→ Task details
Leave out the pictures, and retype only the lines from the beginning of the material through the line that contains "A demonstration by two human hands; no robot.", including both.

→ Provided material
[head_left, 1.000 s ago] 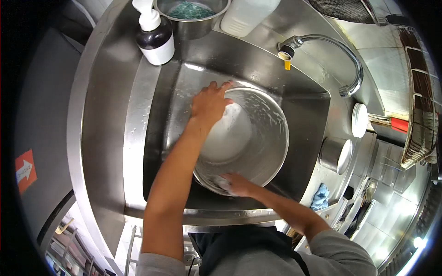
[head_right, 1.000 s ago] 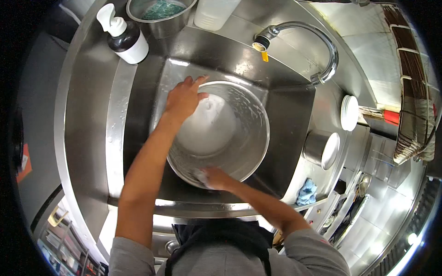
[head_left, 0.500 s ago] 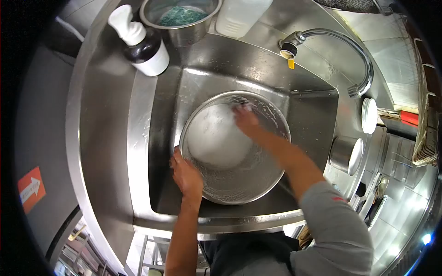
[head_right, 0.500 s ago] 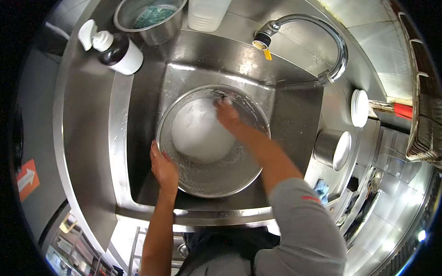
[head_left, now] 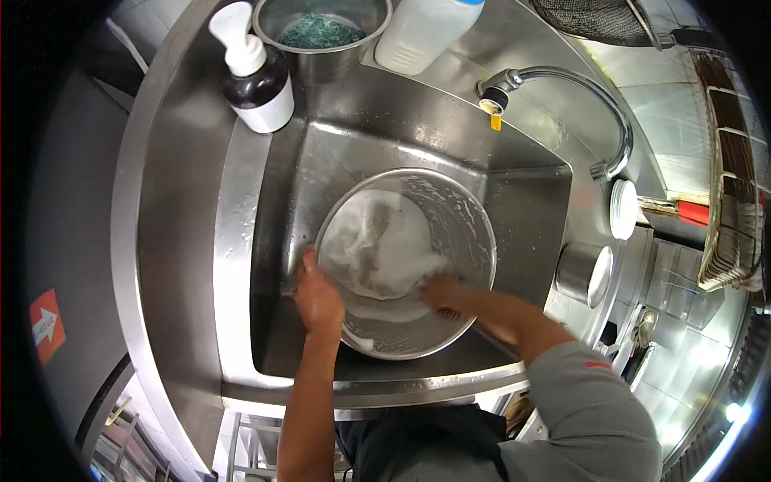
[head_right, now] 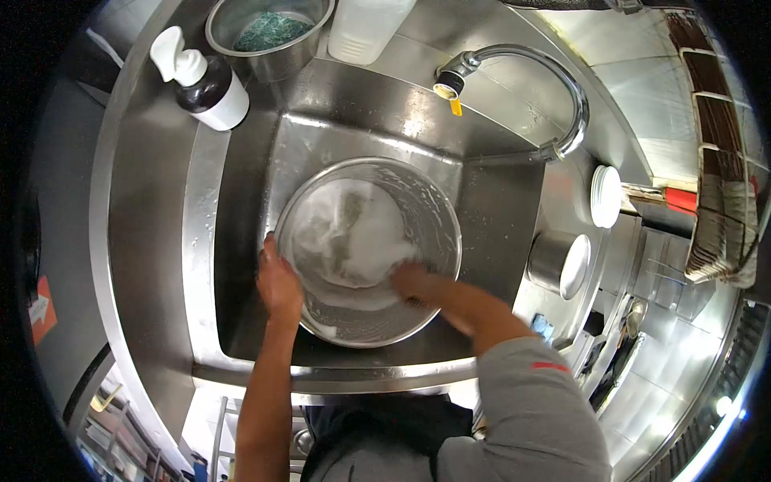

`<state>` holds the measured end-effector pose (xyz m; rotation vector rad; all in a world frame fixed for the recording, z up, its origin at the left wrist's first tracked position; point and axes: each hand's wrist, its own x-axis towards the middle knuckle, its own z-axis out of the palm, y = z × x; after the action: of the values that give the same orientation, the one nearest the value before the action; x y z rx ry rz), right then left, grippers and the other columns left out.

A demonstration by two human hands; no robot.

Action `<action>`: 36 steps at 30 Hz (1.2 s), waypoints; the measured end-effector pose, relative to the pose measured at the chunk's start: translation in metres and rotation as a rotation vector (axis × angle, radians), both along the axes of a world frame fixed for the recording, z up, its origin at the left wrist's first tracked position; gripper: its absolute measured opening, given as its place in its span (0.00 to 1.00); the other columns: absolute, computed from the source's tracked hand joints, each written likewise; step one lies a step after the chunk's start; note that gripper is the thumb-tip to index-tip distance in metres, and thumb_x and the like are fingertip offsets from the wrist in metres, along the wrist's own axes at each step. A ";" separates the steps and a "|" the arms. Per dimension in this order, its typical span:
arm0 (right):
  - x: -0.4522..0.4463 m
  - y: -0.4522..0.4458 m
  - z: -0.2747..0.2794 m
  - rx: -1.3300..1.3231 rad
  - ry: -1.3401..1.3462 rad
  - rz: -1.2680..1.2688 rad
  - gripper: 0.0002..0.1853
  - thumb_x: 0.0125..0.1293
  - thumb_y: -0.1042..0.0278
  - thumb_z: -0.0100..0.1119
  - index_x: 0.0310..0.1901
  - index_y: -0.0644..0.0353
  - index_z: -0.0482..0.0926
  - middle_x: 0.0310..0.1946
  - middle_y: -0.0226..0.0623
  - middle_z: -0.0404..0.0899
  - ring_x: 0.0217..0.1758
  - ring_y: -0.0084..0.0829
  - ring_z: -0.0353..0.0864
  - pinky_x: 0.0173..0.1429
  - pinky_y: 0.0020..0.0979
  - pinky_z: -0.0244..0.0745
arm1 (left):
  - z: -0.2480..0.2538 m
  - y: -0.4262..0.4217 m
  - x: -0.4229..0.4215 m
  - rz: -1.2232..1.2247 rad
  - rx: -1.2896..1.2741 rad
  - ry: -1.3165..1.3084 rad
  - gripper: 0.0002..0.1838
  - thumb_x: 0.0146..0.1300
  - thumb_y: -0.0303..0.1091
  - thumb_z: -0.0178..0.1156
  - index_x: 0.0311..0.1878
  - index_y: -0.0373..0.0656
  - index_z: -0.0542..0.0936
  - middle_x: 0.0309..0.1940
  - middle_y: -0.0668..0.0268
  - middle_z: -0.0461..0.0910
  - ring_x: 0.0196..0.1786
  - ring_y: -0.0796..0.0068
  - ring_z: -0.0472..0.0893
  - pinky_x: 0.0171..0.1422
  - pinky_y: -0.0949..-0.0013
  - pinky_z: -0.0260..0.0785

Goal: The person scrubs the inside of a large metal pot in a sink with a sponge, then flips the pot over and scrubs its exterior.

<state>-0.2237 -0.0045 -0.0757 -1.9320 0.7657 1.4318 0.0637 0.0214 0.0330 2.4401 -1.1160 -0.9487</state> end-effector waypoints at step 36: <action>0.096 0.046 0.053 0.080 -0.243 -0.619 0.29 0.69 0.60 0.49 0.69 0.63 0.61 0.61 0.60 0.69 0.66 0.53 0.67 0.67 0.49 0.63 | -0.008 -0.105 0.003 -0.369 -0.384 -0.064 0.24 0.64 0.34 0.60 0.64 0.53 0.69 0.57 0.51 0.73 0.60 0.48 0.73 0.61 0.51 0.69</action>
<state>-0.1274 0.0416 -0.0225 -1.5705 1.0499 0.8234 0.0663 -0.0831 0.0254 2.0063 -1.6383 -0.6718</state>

→ Result for this exercise
[head_left, 1.000 s ago] 
[head_right, 1.000 s ago] 
[head_left, 0.500 s ago] 
[head_right, 0.500 s ago] 
[head_left, now] 
[head_right, now] 

`<state>` holds the measured end-effector pose (xyz m; rotation vector rad; all in a world frame fixed for the recording, z up, its origin at the left wrist's first tracked position; point and axes: each hand's wrist, its own x-axis towards the middle knuckle, its own z-axis out of the palm, y = z × x; after the action: of the values that give the same orientation, the one nearest the value before the action; x y z rx ry rz), right then left, grippers and the other columns left out.

A demonstration by two human hands; no robot.

This output contains the full answer.